Auch wenn es müßig ist: Ein Spieltag mehr - und es hätte Hertha vermutlich noch erwischt. Aber wen interessiert das noch? Die Mannschaft war Vorletzter, als Pal Dardai sie Anfang Februar als Trainer übernommen hat. Er sollte sie vor dem Abstieg retten. Das hat er geschafft. „Es hat sehr gut funktioniert“, sagte Mittelfeldspieler Per Skjelbred. Kapitän Lustenberger hat in seiner Zeit bei Hertha einige Trainerwechsel miterlebt. Einen positiven Effekt haben sie eigentlich nie erzielt. „Diesmal hat’s gefruchtet.“ 

Hertha bleibt in der Bundesliga, das allein zählt

Dardai ist mit 39 Jahren noch jung, er hat in seiner Unerfahrenheit ein paar Fehler gemacht, letztlich aber ist sein Plan aufgegangen.

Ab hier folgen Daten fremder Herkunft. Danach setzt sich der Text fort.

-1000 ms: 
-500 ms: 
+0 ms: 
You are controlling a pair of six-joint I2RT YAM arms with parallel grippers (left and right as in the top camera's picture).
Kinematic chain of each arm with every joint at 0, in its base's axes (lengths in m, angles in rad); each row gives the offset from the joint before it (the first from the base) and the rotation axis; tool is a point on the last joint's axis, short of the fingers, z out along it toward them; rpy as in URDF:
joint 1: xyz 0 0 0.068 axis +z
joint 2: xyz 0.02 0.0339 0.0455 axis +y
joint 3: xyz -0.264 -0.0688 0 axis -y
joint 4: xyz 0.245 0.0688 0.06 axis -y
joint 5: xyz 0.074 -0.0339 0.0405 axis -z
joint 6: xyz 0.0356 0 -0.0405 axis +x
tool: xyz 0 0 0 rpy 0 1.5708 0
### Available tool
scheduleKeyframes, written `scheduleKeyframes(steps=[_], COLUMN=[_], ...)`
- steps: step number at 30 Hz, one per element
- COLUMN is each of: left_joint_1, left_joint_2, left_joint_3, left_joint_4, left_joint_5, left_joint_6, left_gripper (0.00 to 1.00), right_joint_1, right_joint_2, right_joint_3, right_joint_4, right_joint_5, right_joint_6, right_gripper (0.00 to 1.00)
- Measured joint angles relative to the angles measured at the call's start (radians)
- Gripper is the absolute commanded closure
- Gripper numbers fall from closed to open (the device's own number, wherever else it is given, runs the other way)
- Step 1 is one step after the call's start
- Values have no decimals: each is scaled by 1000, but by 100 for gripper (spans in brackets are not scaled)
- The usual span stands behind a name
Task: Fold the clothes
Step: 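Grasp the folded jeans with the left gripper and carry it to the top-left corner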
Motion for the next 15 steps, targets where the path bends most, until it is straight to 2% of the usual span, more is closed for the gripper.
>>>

Hertha bleibt in der Bundesliga, das allein zählt. Er habe die Mannschaft vom Negativen ins Positive zurückgeführt, sagt Fabian Lustenberger über Dardai. „Er hat ein bisschen frischen Wind reingebracht.“ Der Ungar hat die Defensive entscheidend stabilisiert, er hat die Mannschaft zum Laufen gebracht - aber er hat es am Ende nicht mehr geschafft, dem allgemeinen Spannungsabfall entgegenzuwirken. Ist seine Bilanz trotzdem eine Empfehlung für eine Weiterbeschäftigung? „Ich finde, dass er auf jeden Fall die Chance verdient hat“, sagt Lustenberger.